EXERCISE REQUIREMENTS: In the records, each line holding "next" must be reported.

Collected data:

=======

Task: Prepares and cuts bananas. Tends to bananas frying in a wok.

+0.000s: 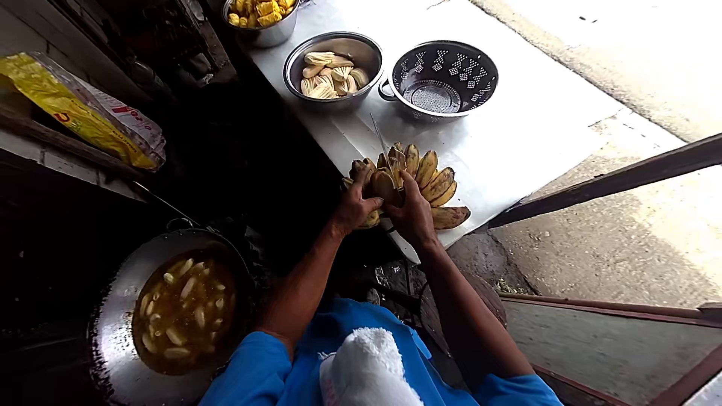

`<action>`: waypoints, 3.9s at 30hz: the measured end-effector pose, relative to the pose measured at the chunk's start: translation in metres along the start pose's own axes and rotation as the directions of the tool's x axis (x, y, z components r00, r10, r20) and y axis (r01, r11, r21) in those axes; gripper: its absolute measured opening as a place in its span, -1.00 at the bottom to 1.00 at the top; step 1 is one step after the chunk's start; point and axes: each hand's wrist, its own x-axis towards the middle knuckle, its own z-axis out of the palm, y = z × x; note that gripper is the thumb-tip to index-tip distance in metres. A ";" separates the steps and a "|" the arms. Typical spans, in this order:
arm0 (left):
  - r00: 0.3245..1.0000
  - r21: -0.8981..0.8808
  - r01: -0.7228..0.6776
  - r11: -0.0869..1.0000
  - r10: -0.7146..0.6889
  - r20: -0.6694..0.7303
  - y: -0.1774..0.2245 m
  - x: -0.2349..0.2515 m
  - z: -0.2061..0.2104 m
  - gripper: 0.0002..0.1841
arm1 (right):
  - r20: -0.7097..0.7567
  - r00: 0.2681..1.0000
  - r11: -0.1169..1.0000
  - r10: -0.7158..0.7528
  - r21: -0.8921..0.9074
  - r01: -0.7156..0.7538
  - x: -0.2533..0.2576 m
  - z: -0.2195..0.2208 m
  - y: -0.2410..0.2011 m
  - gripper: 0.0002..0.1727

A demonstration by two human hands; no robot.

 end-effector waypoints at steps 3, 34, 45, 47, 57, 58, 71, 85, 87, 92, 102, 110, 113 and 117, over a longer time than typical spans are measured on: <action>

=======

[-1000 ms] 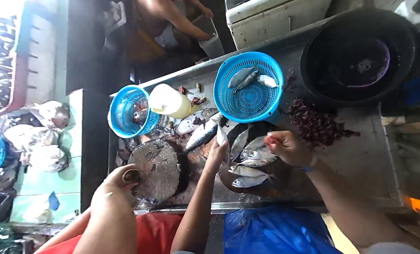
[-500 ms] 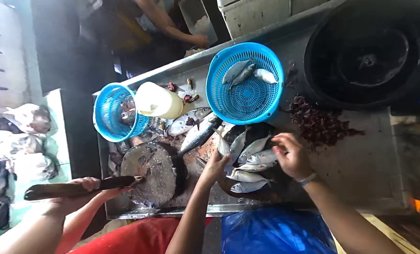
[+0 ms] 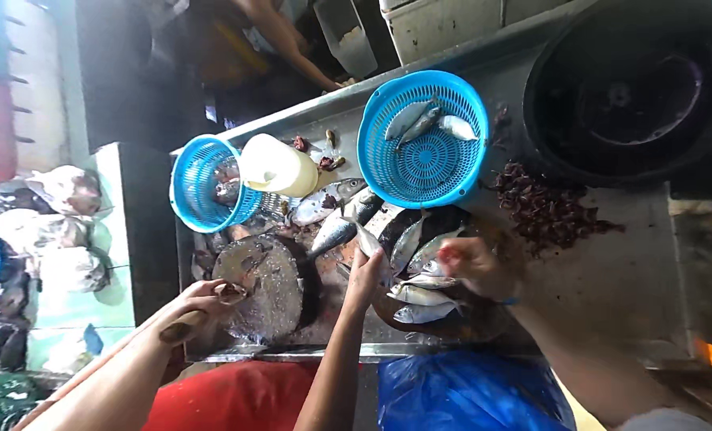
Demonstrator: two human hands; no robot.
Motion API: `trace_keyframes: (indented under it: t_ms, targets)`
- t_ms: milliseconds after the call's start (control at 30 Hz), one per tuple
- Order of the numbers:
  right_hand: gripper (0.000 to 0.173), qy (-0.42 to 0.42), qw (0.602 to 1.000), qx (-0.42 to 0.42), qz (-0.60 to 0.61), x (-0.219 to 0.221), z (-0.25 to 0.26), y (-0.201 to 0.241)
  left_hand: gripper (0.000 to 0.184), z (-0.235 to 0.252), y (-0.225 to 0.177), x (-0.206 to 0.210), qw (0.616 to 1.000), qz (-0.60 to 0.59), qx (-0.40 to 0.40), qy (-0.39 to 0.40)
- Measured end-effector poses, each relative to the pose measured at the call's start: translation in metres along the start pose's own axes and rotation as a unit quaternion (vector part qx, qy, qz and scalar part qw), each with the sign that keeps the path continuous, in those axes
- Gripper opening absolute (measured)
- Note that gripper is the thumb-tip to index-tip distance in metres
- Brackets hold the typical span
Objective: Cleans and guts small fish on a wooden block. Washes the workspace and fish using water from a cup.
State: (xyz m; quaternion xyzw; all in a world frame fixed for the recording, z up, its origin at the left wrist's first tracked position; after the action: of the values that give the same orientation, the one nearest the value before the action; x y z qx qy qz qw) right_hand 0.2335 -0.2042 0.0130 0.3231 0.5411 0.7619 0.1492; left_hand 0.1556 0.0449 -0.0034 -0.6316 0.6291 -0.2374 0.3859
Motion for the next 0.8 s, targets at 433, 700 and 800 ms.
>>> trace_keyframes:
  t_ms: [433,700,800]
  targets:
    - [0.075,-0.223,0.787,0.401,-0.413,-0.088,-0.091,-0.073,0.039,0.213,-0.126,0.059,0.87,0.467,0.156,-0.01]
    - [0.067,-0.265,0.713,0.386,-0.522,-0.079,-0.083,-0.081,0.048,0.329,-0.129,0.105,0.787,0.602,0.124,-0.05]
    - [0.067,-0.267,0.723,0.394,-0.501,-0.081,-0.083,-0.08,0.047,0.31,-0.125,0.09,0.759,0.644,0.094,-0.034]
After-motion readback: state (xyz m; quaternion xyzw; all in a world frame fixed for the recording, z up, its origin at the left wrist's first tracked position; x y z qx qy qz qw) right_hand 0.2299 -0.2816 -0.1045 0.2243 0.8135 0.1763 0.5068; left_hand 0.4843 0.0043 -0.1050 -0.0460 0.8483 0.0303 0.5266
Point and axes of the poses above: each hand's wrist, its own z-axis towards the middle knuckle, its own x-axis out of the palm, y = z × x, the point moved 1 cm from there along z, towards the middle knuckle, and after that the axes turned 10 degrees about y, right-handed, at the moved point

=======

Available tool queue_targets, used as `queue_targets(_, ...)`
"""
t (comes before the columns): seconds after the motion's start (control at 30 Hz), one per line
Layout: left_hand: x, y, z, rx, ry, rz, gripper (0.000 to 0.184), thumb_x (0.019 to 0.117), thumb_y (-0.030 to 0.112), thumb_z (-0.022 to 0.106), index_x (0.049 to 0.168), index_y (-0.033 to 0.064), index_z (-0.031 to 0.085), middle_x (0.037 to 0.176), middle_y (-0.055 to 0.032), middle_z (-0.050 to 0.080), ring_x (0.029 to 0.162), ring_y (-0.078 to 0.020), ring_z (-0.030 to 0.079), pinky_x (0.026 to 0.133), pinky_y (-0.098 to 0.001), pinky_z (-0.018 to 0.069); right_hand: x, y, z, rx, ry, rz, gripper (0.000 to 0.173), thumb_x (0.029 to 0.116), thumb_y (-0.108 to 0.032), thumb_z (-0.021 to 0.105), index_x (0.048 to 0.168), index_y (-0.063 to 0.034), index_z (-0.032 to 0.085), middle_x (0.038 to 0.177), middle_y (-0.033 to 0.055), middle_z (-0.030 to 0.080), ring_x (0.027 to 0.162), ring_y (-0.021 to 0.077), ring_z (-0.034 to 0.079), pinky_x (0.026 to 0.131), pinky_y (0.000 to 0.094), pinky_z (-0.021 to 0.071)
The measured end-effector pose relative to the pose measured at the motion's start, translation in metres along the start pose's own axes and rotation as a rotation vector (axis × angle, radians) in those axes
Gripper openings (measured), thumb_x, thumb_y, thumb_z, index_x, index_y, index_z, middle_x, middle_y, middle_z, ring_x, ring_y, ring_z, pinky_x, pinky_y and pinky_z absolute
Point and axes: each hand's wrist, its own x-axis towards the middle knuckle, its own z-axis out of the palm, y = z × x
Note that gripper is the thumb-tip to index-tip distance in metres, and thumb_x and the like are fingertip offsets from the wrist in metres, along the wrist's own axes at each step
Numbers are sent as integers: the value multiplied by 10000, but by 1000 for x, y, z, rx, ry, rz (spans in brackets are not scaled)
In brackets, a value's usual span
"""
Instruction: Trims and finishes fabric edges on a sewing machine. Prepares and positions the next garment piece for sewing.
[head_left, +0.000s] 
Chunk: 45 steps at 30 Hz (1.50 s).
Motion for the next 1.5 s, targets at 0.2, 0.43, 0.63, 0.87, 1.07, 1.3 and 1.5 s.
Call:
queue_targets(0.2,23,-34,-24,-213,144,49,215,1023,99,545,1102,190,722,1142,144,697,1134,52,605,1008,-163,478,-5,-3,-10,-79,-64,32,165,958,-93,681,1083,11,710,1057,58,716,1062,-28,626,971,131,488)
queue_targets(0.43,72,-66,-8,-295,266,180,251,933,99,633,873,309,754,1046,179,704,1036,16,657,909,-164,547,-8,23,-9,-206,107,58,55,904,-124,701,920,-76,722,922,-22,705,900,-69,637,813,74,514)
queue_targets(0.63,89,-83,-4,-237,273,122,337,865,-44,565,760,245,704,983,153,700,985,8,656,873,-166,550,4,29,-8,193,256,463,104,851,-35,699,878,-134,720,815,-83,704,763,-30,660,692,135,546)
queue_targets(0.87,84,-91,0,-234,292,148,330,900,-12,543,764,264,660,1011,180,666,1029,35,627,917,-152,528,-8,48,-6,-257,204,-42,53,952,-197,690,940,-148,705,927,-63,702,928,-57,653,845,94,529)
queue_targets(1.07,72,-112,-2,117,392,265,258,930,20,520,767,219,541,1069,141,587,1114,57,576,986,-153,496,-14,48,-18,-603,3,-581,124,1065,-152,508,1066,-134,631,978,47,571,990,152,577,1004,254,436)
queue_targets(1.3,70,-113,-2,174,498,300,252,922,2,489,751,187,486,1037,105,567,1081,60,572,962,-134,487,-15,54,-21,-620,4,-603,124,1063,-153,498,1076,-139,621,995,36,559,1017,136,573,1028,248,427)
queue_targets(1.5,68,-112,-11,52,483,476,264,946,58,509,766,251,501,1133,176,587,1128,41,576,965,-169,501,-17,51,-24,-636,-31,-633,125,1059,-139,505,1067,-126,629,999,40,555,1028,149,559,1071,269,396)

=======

ANSWER TO THIS PROBLEM:
Motion for the next 0.8 s, targets at 433, 700 and 800 ms.
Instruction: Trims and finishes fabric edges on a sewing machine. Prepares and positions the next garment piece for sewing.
Motion for the next 1.5 s, targets at 0.2, 0.43, 0.63, 0.87, 1.07, 1.3 and 1.5 s.

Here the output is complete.